L’adolescenza è spesso descritta -anche da psicologi e pedagogisti- come un periodo di profonda crisi. In realtà questo è inesatto: l’adolescenza è indubbiamente un periodo di forti cambiamenti, tuttavia non tutti i ragazzi affrontano i cambiamenti come una crisi. In una traiettoria evolutiva ottimale, i cambiamenti vengono accolti in modo spontaneo, senza generare forti conflitti, condotte oppositive o di mancata accettazione.

A questa conclusione sono giunti diversi studi psicometrici e pubblicazioni scientifiche. Circa l’80% degli adolescenti gestisce bene la transizione tra l’infanzia e l’età adulta. Gli sconvolgimenti emotivi e la forte crisi interessa circa il 20% degli adolescenti e, di questi, una percentuale che va dal 2 al 5% mostra gravi disagi psichici nell’affrontare la transizione. Per comprendere le differenze tra un disagio psicologico e un malessere passeggero, è opportuno osservare il passato di quell’individuo e capire che tipo di bambino è stato. Dietro a un adolescente difficile, infatti, si nasconde spesso un bambino che ha dovuto affrontare diverse difficoltà.

Molti psicologi ed esperti descrivono l’adolescenza come una fase in cui il giovane passa dalla “ricerca di protezione e sicurezza, tipica dell’età infantile, al desiderio di autonomia e di una propria identità”. In realtà, la ricerca di autonomia non avviene nel periodo adolescenziale. La confusione nasce con lo stesso concetto di autonomia. L’adolescente ricerca autonomia in termini pratici, di spazio, di libertà di scelta e dell’acquisizione di una dimensione propria. Questi sono temi più legati alla relazione interpersonale con i genitori e alla ricerca identitaria, che non alla stessa autonomia.

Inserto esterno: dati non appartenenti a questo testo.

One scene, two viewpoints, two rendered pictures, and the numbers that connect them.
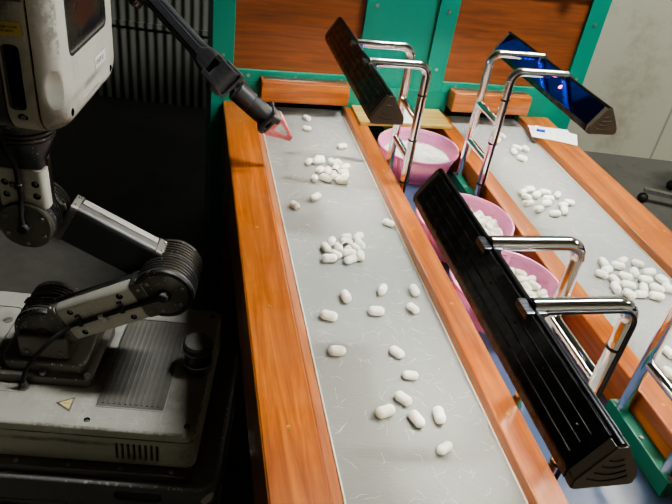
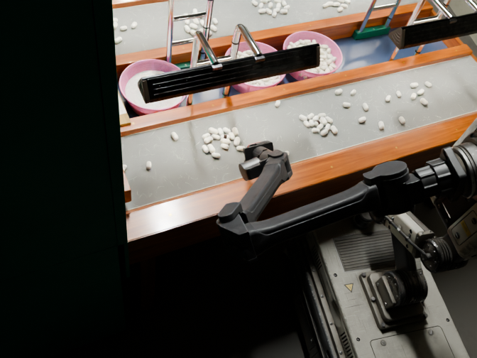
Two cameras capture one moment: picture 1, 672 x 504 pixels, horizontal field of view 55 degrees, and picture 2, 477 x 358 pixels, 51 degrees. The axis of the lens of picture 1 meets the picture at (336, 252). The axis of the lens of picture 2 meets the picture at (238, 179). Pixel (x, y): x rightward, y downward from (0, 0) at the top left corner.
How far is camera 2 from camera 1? 242 cm
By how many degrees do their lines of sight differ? 73
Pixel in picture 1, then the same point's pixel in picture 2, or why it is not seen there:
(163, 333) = (347, 248)
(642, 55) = not seen: outside the picture
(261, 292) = (388, 153)
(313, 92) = not seen: hidden behind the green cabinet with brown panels
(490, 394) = (397, 66)
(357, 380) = (411, 113)
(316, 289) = (360, 134)
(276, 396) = (446, 136)
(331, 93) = not seen: hidden behind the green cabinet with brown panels
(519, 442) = (415, 60)
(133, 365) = (377, 253)
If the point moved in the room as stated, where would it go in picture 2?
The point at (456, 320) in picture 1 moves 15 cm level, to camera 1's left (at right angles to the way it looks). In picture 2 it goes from (357, 74) to (367, 100)
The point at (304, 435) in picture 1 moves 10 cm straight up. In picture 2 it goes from (456, 123) to (470, 108)
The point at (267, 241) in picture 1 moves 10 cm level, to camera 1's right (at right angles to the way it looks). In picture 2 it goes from (343, 158) to (336, 137)

L’autonomia, infatti, è qualcosa che si sviluppa nell’infanzia, insieme ai concetti di sicurezza e fiducia

Un adolescente che riesce ad affrontare in piena armonia il passaggio tra l’infanzia e l’età adulta, ha già acquisito la sua autonomia emotiva e sta proseguendo l’evoluzione nella ricerca identitaria. Quando il ragazzo non ha potuto rispettare tutti i passaggi evolutivi con le relative conquiste, debutta nell’adolescenza con qualche tassello mancante: è solo in questi casi che si verificano i conflitti più profondi.

Come dovrebbe arrivare il bambino all’adolescenza?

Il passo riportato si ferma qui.